Data section ▸
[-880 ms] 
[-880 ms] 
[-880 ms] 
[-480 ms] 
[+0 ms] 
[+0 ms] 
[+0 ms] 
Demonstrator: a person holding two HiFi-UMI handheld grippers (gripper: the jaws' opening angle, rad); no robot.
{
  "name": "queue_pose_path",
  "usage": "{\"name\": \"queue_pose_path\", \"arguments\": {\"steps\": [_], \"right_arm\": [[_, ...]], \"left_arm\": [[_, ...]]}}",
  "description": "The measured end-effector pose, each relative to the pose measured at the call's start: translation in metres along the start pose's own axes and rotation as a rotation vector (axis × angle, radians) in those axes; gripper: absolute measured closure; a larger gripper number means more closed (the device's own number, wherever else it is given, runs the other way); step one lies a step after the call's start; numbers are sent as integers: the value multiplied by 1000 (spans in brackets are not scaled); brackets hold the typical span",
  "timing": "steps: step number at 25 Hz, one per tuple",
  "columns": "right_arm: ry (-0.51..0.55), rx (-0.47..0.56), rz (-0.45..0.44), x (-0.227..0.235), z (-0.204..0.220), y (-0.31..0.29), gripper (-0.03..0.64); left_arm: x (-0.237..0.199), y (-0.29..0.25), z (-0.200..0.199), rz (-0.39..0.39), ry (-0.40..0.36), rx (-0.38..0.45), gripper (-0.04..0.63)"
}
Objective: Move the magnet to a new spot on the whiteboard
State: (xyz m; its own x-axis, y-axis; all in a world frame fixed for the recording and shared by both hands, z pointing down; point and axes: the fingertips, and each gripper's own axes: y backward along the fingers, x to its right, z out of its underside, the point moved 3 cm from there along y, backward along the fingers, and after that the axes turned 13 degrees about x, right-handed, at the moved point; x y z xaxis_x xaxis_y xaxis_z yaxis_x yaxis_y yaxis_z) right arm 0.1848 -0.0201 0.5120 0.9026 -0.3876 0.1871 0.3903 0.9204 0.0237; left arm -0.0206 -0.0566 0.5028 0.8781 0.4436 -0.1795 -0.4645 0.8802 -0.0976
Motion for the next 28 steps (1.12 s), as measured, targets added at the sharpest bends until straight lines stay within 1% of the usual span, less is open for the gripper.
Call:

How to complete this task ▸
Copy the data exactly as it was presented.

Result of the task ▸
[-880 ms] 
[-880 ms] 
[-880 ms] 
[-480 ms] 
[+0 ms] 
[+0 ms] 
[+0 ms] 
Demonstrator: a person holding two HiFi-UMI handheld grippers (gripper: the jaws' opening angle, rad); no robot.
{
  "name": "queue_pose_path",
  "usage": "{\"name\": \"queue_pose_path\", \"arguments\": {\"steps\": [_], \"right_arm\": [[_, ...]], \"left_arm\": [[_, ...]]}}",
  "description": "The measured end-effector pose, each relative to the pose measured at the call's start: translation in metres along the start pose's own axes and rotation as a rotation vector (axis × angle, radians) in those axes; gripper: absolute measured closure; a larger gripper number means more closed (the device's own number, wherever else it is given, runs the other way); step one lies a step after the call's start; numbers are sent as integers: the value multiplied by 1000 (spans in brackets are not scaled); brackets hold the typical span",
  "timing": "steps: step number at 25 Hz, one per tuple",
  "columns": "right_arm: ry (-0.51..0.55), rx (-0.47..0.56), rz (-0.45..0.44), x (-0.227..0.235), z (-0.204..0.220), y (-0.31..0.29), gripper (-0.03..0.64); left_arm: x (-0.237..0.199), y (-0.29..0.25), z (-0.200..0.199), rz (-0.39..0.39), ry (-0.40..0.36), rx (-0.38..0.45), gripper (-0.04..0.63)"
}
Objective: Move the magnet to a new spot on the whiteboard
State: (xyz m; its own x-axis, y-axis; all in a world frame fixed for the recording and shared by both hands, z pointing down; point and axes: the fingertips, and each gripper's own axes: y backward along the fingers, x to its right, z out of its underside, the point moved 3 cm from there along y, backward along the fingers, and after that the axes turned 13 degrees about x, right-handed, at the moved point; x y z xaxis_x xaxis_y xaxis_z yaxis_x yaxis_y yaxis_z) right arm 0.1848 -0.0201 0.5120 0.9026 -0.3876 0.1871 0.3903 0.9204 0.0237; left arm -0.0206 -0.0566 0.5028 0.8781 0.4436 -0.1795 -0.4645 0.8802 -0.0976
Motion for the next 28 steps (1.12 s), as measured, targets added at the sharpest bends until straight lines stay within 1% of the usual span, less is open for the gripper.
Call:

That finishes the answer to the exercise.